> **COLLECTED DATA**:
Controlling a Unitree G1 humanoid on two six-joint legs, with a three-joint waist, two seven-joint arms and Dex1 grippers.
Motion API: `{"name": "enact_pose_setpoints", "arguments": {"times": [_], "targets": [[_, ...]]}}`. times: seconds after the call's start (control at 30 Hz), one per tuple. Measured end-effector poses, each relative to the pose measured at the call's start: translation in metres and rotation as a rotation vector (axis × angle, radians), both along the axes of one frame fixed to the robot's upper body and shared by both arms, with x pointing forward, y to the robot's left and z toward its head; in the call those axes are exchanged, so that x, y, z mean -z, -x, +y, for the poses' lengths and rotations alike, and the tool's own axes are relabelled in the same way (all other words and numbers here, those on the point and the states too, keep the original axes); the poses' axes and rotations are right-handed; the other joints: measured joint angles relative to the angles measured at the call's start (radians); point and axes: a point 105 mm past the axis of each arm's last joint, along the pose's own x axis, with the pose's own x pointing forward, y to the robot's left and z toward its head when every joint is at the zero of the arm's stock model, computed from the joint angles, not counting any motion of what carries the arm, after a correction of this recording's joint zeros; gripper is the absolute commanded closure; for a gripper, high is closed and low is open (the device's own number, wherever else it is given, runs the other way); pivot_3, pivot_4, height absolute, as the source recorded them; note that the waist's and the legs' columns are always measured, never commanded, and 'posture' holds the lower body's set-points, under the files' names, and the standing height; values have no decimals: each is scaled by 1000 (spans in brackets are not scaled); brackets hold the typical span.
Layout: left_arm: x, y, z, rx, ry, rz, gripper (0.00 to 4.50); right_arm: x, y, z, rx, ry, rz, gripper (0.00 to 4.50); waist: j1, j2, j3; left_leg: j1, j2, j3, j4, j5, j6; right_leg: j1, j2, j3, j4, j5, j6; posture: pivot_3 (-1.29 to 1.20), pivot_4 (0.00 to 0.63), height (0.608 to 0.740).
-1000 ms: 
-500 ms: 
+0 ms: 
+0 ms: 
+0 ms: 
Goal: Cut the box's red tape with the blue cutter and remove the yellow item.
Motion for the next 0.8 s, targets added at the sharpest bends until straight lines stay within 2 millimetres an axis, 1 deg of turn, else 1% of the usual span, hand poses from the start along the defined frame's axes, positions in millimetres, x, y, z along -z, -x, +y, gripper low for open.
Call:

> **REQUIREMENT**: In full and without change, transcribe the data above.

> **RESPONSE**:
Controlling a Unitree G1 humanoid on two six-joint legs, with a three-joint waist, two seven-joint arms and Dex1 grippers.
Motion API: `{"name": "enact_pose_setpoints", "arguments": {"times": [_], "targets": [[_, ...]]}}`. times: seconds after the call's start (control at 30 Hz), one per tuple. Measured end-effector poses, each relative to the pose measured at the call's start: translation in metres and rotation as a rotation vector (axis × angle, radians), both along the axes of one frame fixed to the robot's upper body and shared by both arms, with x pointing forward, y to the robot's left and z toward its head; in the call those axes are exchanged, so that x, y, z mean -z, -x, +y, for the poses' lengths and rotations alike, and the tool's own axes are relabelled in the same way (all other words and numbers here, those on the point and the states too, keep the original axes); the poses' axes and rotations are right-handed; the other joints: measured joint angles relative to the angles measured at the call's start (radians); point and axes: a point 105 mm past the axis of each arm's last joint, along the pose's own x axis, with the pose's own x pointing forward, y to the robot's left and z toward its head when every joint is at the zero of the arm's stock model, computed from the joint angles, not counting any motion of what carries the arm, after a correction of this recording's joint zeros; gripper is the absolute commanded closure; for a gripper, high is closed and low is open (the device's own number, wherever else it is given, runs the other way); pivot_3, pivot_4, height absolute, as the source recorded them; note that the waist's and the legs' columns are always measured, never commanded, and 'posture' holds the lower body's set-points, under the files' names, and the standing height; values have no decimals: each is scaled by 1000 (spans in brackets are not scaled); brackets hold the typical span.
Layout: left_arm: x, y, z, rx, ry, rz, gripper (0.00 to 4.50); right_arm: x, y, z, rx, ry, rz, gripper (0.00 to 4.50); waist: j1, j2, j3; left_leg: j1, j2, j3, j4, j5, j6; right_leg: j1, j2, j3, j4, j5, j6; posture: pivot_3 (-1.29 to 1.20), pivot_4 (0.00 to 0.63), height (0.608 to 0.740).
-1000 ms: 
-500 ms: 
+0 ms: 
+0 ms: 
+0 ms: 
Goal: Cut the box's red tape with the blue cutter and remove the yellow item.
Motion for the next 0.8 s, targets added at the sharpest bends until straight lines stay within 2 millimetres an axis, 1 deg of turn, else 1% of the usual span, hand poses from the start along the defined frame's axes, positions in millimetres, x, y, z along -z, -x, +y, gripper low for open.
Call:

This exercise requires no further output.